What is being asked >>
Beginning at the top of the listing, repeat each line exactly until the line with "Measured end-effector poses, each" has been repeated too.

^^^^^^^^^^^^^^^^

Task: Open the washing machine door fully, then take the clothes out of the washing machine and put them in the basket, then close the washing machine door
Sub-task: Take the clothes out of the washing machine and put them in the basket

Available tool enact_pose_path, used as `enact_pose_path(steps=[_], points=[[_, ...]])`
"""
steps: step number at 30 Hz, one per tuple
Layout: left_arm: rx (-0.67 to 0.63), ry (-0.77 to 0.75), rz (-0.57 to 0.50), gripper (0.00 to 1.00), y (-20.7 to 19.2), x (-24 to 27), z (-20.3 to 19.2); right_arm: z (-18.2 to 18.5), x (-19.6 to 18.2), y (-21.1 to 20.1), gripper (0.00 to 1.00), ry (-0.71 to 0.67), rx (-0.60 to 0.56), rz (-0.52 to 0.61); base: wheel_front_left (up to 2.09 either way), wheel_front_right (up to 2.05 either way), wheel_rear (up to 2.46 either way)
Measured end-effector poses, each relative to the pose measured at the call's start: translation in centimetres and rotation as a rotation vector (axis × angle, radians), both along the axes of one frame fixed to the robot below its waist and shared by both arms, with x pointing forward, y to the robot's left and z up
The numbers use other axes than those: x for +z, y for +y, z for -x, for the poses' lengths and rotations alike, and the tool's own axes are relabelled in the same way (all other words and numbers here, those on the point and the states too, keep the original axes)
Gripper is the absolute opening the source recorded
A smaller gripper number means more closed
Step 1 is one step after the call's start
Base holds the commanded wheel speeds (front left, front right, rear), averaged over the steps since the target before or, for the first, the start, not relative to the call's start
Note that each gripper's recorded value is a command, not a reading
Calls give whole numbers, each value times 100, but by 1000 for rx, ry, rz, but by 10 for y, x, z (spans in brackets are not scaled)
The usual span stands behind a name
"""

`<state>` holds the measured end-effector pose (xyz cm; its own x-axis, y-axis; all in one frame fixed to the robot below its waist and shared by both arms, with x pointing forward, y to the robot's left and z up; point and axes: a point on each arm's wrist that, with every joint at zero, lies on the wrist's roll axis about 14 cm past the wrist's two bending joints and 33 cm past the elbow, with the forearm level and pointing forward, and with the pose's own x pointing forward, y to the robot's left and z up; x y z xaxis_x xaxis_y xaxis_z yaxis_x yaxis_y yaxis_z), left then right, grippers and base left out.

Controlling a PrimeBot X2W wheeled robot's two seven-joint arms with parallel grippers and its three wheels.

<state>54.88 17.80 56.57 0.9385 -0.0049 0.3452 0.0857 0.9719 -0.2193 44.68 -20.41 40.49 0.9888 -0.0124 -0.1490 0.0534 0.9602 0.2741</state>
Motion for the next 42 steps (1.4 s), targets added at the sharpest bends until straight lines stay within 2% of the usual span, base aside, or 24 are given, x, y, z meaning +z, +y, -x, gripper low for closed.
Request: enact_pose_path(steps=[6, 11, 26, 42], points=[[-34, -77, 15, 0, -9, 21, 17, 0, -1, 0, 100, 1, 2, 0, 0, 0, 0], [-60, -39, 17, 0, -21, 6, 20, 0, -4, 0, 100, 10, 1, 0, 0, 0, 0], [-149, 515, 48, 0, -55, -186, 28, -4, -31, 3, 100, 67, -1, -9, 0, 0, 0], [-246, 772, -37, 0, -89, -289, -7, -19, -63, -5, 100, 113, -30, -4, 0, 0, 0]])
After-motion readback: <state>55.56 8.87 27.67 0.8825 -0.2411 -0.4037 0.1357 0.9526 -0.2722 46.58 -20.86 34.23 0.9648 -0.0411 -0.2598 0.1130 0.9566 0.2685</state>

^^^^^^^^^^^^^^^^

Reply to the exercise >>
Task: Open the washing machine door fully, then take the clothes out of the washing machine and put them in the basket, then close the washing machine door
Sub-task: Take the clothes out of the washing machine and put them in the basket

Available tool enact_pose_path, used as `enact_pose_path(steps=[_], points=[[_, ...]])`
"""
steps: step number at 30 Hz, one per tuple
Layout: left_arm: rx (-0.67 to 0.63), ry (-0.77 to 0.75), rz (-0.57 to 0.50), gripper (0.00 to 1.00), y (-20.7 to 19.2), x (-24 to 27), z (-20.3 to 19.2); right_arm: z (-18.2 to 18.5), x (-19.6 to 18.2), y (-21.1 to 20.1), gripper (0.00 to 1.00), ry (-0.71 to 0.67), rx (-0.60 to 0.56), rz (-0.52 to 0.61); base: wheel_front_left (up to 2.09 either way), wheel_front_right (up to 2.05 either way), wheel_rear (up to 2.46 either way)
Measured end-effector poses, each relative to the pose measured at the call's start: translation in centimetres and rotation as a rotation vector (axis × angle, radians), both along the axes of one frame fixed to the robot below its waist and shared by both arms, with x pointing forward, y to the robot's left and z up

Nothing further is required for this answer.